Automation of Crop Disease Detection through Conventional Machine Learning and Deep Transfer Learning Approaches

Agriculture 2023, 13(2), 352; https://doi.org/10.3390/agriculture13020352
by Houda Orchi 1,*, Mohamed Sadik 1, Mohammed Khaldoun 1 and Essaid Sabir 1,2
Reviewer 1: Anonymous
Reviewer 2:
Reviewer 3: Anonymous
Agriculture 2023, 13(2), 352; https://doi.org/10.3390/agriculture13020352
Submission received: 9 November 2022 / Revised: 13 January 2023 / Accepted: 23 January 2023 / Published: 31 January 2023
(This article belongs to the Special Issue Sensors and Remote Sensing in Precision Horticulture)

Round 1

Reviewer 1 Report

1. On the PlantVillage plant disease image dataset, the authors compared the d-models using machine learning and deep learning frameworks; a higher-precision model was obtained by replacing the activation function and optimizer. However, the authors simply replaced the activation function and optimizer without any effective improvements to the network. Research is not innovation.

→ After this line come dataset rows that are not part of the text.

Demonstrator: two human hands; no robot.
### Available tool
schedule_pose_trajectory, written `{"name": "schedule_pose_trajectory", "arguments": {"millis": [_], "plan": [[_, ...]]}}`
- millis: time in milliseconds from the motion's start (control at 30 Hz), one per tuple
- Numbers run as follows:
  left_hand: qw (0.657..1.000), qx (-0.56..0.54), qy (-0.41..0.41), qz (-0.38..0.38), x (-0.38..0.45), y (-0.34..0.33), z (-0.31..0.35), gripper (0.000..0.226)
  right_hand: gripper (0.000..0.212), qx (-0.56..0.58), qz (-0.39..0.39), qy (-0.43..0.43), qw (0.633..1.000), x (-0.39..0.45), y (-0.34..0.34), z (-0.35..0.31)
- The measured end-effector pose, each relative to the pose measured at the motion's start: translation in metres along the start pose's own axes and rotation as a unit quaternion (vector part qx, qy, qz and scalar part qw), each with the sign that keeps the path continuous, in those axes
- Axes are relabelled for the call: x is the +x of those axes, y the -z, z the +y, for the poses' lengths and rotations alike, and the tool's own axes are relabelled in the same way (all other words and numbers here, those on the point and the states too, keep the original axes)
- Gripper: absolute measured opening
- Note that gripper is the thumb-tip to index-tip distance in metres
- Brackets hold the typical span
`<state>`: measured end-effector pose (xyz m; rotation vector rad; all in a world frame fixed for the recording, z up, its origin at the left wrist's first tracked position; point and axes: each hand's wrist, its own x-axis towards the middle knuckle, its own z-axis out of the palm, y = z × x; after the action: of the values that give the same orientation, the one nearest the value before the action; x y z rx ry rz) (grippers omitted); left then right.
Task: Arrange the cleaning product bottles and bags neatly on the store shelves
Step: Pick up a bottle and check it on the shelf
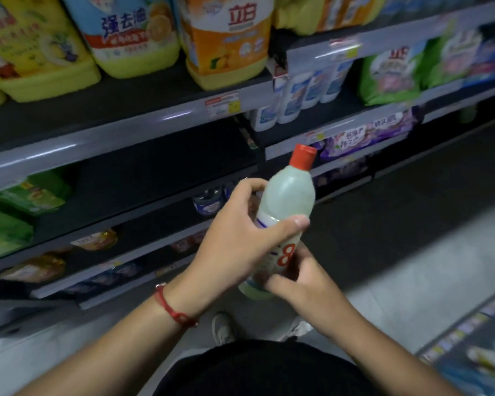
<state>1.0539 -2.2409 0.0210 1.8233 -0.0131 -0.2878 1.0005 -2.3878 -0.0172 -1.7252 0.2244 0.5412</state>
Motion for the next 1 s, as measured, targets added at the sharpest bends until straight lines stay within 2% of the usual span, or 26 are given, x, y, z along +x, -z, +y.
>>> {"name": "schedule_pose_trajectory", "arguments": {"millis": [67,167,233,333,400,500,700,833,1000], "plan": [[0.991,0.123,-0.043,-0.022,0.001,-0.026,0.016,0.061,0.062,0.029,0.013,0.012,0.999,-0.003,0.019,0.005],[0.957,0.266,-0.104,-0.041,0.006,-0.069,0.040,0.064,0.057,0.086,0.026,0.048,0.995,-0.013,0.051,0.007],[0.938,0.317,-0.135,-0.049,0.011,-0.097,0.052,0.068,0.052,0.108,0.024,0.056,0.992,-0.020,0.077,0.012],[0.924,0.342,-0.157,-0.070,0.023,-0.141,0.068,0.072,0.044,0.106,0.024,0.017,0.994,-0.027,0.124,0.027],[0.930,0.321,-0.156,-0.088,0.032,-0.168,0.078,0.072,0.045,0.100,0.030,0.019,0.994,-0.033,0.156,0.037],[0.952,0.252,-0.138,-0.106,0.046,-0.207,0.091,0.070,0.064,0.102,0.038,0.031,0.994,-0.043,0.203,0.048],[0.983,0.085,-0.056,-0.156,0.072,-0.272,0.114,0.059,0.062,0.092,0.103,0.039,0.990,-0.058,0.282,0.063],[0.984,0.007,-0.043,-0.171,0.086,-0.300,0.121,0.052,0.056,0.050,0.166,0.050,0.984,-0.061,0.325,0.069],[0.979,-0.007,-0.045,-0.197,0.110,-0.317,0.125,0.048,0.059,-0.012,0.206,0.065,0.976,-0.060,0.371,0.069]]}}
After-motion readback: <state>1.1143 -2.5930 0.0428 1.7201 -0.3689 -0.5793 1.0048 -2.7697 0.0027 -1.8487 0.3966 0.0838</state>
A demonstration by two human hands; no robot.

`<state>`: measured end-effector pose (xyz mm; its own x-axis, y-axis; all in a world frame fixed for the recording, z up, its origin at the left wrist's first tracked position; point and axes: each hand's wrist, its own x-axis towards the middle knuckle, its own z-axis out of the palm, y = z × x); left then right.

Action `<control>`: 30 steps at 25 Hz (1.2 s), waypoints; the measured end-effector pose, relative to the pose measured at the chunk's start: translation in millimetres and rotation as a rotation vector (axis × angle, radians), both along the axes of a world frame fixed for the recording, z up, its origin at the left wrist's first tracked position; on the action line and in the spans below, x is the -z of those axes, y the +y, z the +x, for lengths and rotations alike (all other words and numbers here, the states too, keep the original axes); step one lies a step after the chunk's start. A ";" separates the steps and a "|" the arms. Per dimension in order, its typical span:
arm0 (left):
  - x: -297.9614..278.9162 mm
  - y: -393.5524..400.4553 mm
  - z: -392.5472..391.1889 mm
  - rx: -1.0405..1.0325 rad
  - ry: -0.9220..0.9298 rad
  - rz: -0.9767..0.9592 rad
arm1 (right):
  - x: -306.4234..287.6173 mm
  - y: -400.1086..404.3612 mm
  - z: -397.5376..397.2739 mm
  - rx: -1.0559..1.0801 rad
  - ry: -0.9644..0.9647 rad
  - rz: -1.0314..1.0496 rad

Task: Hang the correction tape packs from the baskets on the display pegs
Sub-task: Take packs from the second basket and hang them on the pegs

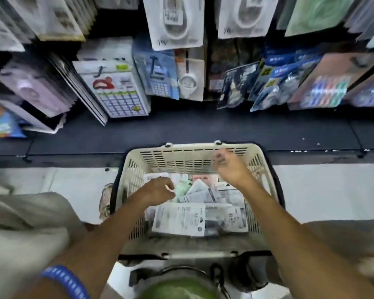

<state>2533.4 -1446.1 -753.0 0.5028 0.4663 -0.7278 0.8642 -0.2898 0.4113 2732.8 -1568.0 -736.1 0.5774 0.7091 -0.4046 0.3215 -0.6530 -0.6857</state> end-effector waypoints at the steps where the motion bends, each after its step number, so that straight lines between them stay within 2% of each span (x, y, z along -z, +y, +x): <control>1: 23.9 -2.6 -22.4 0.114 0.160 -0.010 | 32.5 -10.2 -20.8 -0.164 0.117 -0.229; 2: 42.6 -5.6 -38.8 0.209 0.265 -0.009 | 60.1 -20.5 -33.9 -0.255 0.122 -0.385; 3: 57.0 -9.7 -48.3 0.288 0.292 0.014 | 80.1 -30.5 -40.5 -0.285 0.048 -0.469; 5: 79.3 -20.6 -52.3 0.409 0.169 0.099 | 95.3 -42.0 -36.7 -0.220 0.005 -0.527; 7: 93.4 -35.7 -45.9 0.532 0.054 0.166 | 105.1 -46.5 -23.9 -0.149 0.119 -0.544; 10: 110.6 -54.1 -35.8 0.605 0.081 0.172 | 116.1 -51.5 -19.8 -0.145 0.172 -0.621; 12: 113.7 -47.4 -31.2 0.558 0.071 0.109 | 124.9 -55.9 -23.4 -0.168 0.117 -0.637; 14: 109.0 -27.4 -29.1 0.362 -0.080 0.054 | 129.9 -59.4 -24.3 -0.185 0.080 -0.632; 15: 105.4 -15.6 -28.5 0.187 -0.164 0.096 | 131.2 -60.7 -23.5 -0.181 0.081 -0.616; 17: 97.9 3.3 -28.9 -0.181 -0.211 0.288 | 132.1 -60.7 -25.5 -0.183 0.085 -0.570; 19: 94.2 15.1 -31.1 -0.376 -0.212 0.418 | 133.3 -55.6 -36.7 -0.239 0.053 -0.530; 21: 88.7 14.5 -32.2 -0.350 -0.224 0.482 | 135.6 -48.0 -51.7 -0.290 0.024 -0.491; 24: 87.7 3.2 -26.7 -0.020 -0.245 0.626 | 130.6 -34.2 -59.4 -0.318 0.038 -0.439; 25: 88.4 -0.4 -20.3 0.111 -0.260 0.585 | 126.0 -28.2 -55.9 -0.357 0.037 -0.427; 27: 89.2 -2.5 -6.7 0.270 -0.280 0.368 | 110.3 -15.8 -43.7 -0.444 0.009 -0.413; 28: 88.1 0.2 -2.1 0.241 -0.294 0.225 | 99.4 -9.8 -36.2 -0.475 -0.011 -0.405; 30: 85.0 8.1 0.9 0.044 -0.347 -0.031 | 73.7 0.5 -20.7 -0.510 -0.031 -0.363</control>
<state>2534.3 -1437.9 -838.0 0.7418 0.4190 -0.5237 0.6585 -0.3069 0.6872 2712.2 -1567.5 -809.8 0.2184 0.7193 -0.6595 0.6702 -0.6017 -0.4344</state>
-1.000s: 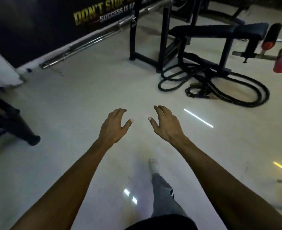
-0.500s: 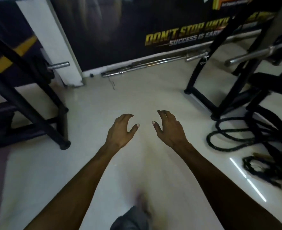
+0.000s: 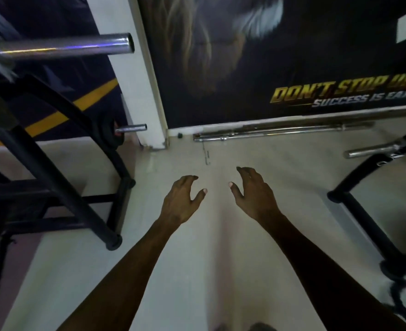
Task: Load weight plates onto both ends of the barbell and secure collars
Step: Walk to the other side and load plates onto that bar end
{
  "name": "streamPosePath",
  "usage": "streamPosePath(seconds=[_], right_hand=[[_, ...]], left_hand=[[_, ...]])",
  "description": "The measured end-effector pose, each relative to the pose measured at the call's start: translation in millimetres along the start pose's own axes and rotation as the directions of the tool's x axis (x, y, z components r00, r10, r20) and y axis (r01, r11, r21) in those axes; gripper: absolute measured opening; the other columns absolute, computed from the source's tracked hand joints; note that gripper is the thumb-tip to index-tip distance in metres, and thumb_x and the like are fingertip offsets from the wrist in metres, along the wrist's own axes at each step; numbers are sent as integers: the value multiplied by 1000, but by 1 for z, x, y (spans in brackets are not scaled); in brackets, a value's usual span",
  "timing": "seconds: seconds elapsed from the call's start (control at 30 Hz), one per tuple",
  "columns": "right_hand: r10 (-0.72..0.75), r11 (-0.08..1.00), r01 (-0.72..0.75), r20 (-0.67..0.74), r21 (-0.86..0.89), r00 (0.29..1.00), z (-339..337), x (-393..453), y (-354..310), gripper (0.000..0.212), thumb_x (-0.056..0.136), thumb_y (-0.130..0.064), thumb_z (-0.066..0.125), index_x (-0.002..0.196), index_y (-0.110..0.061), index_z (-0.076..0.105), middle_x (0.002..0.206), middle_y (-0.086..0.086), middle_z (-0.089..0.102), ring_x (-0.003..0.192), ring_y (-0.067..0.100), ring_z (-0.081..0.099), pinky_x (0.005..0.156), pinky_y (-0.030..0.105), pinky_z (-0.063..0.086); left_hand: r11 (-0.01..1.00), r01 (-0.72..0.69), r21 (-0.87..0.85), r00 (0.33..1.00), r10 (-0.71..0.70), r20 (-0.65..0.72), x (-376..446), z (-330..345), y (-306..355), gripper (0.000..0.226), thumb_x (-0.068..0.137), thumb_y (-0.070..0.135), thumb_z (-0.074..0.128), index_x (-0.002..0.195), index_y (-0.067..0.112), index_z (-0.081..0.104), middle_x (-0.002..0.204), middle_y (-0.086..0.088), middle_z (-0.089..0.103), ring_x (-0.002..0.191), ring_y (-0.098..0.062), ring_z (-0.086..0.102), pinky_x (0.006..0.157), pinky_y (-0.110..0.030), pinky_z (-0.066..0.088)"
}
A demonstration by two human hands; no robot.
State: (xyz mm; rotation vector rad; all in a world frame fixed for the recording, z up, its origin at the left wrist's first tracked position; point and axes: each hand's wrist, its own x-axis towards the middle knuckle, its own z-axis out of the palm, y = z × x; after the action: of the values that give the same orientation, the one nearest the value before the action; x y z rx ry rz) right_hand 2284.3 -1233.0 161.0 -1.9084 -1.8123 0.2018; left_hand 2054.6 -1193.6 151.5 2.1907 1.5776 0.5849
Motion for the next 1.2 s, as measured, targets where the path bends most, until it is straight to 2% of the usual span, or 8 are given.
streamPosePath(seconds=[0.23, 0.37, 0.6, 0.7, 1.0, 1.1, 1.2], right_hand=[[-115, 993, 114, 40, 31, 993, 23, 168, 34, 57, 103, -45, 48, 152, -16, 39, 154, 6, 44, 139, 26, 45, 106, 44, 47], [-188, 982, 184, 90, 50, 978, 41, 272, 52, 58, 103, -45, 47, 153, -15, 38, 154, 7, 43, 140, 27, 43, 106, 47, 47], [-362, 932, 352, 205, 86, 909, 73, 444, 52, 58, 104, -45, 46, 153, -16, 37, 156, 7, 41, 143, 27, 40, 107, 48, 44], [-440, 898, 424, 220, 120, 870, 98, 507, 41, 55, 104, -43, 48, 150, -15, 41, 151, 8, 46, 139, 29, 44, 105, 46, 47], [-641, 767, 609, 291, 203, 710, 224, 678, -23, 52, 101, -42, 53, 144, -13, 48, 139, 8, 54, 128, 31, 54, 91, 48, 54], [-689, 723, 649, 323, 236, 649, 262, 722, -54, 54, 101, -43, 54, 145, -12, 48, 141, 9, 54, 129, 30, 53, 93, 47, 54], [-731, 675, 689, 362, 263, 578, 297, 763, -87, 54, 101, -44, 52, 146, -14, 46, 144, 8, 52, 131, 29, 52, 95, 48, 54]], left_hand=[[996, 76, 42, 995, -74, -65, 144, 15, -13, 60, 101, 61, 49, 150, 26, 46, 156, 3, 48, 142, -20, 47, 107, -41, 48], [983, 178, 31, 978, -174, -117, 224, 19, -25, 60, 101, 59, 51, 150, 26, 46, 157, 1, 48, 142, -23, 47, 109, -43, 48], [921, 388, -26, 900, -384, -208, 354, 17, -44, 61, 100, 59, 52, 149, 23, 47, 157, -2, 48, 141, -26, 49, 107, -49, 50], [894, 445, -46, 866, -443, -230, 397, 17, -64, 63, 100, 61, 52, 149, 22, 47, 156, -3, 49, 140, -26, 50, 106, -50, 51], [746, 639, -188, 680, -662, -315, 505, 9, -177, 65, 96, 68, 50, 145, 25, 49, 147, -3, 56, 126, -25, 61, 97, -51, 57], [702, 666, -252, 622, -709, -332, 534, -3, -216, 71, 91, 72, 45, 142, 23, 51, 139, -4, 61, 119, -25, 65, 94, -50, 59], [635, 706, -314, 538, -769, -346, 558, -13, -251, 64, 93, 65, 53, 139, 20, 56, 136, -2, 63, 118, -23, 65, 94, -47, 58]])
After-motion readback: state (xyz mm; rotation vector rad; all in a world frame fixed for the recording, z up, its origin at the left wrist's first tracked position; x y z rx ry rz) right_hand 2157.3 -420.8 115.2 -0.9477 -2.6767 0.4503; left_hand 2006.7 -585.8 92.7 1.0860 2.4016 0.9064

2. The article only describes various network models and does not show automation in the title.

3. The subtitles in the article are confusing, some pictures are blurred (pages 22 and 31), and the picture format does not match the paragraph.

4. The article is long and redundant, and it is recommended to express it concisely.

5. There are spelling mistakes in the article, such as the keyword "cop" should be "crop".

Author Response

Please find the attached file

Author Response File: Author Response.docx

Reviewer 2 Report

In the manuscript, a thorough comparison of many cutting-edge deep learning models and machine learning models has been performed. This work is generated great and very interesting at this moment.

To prevent production loss, crop diseases must be detected early. However, physically monitoring leaf diseases is a laborious activity that necessitates a lot of work, prolonged processing time, and in-depth familiarity with plant pathogens. For these goals, authors have created and analysed a variety of algorithms based on image processing, machine learning, and deep learning for the identification of leaf diseases, and frequently these methods have produced notable results.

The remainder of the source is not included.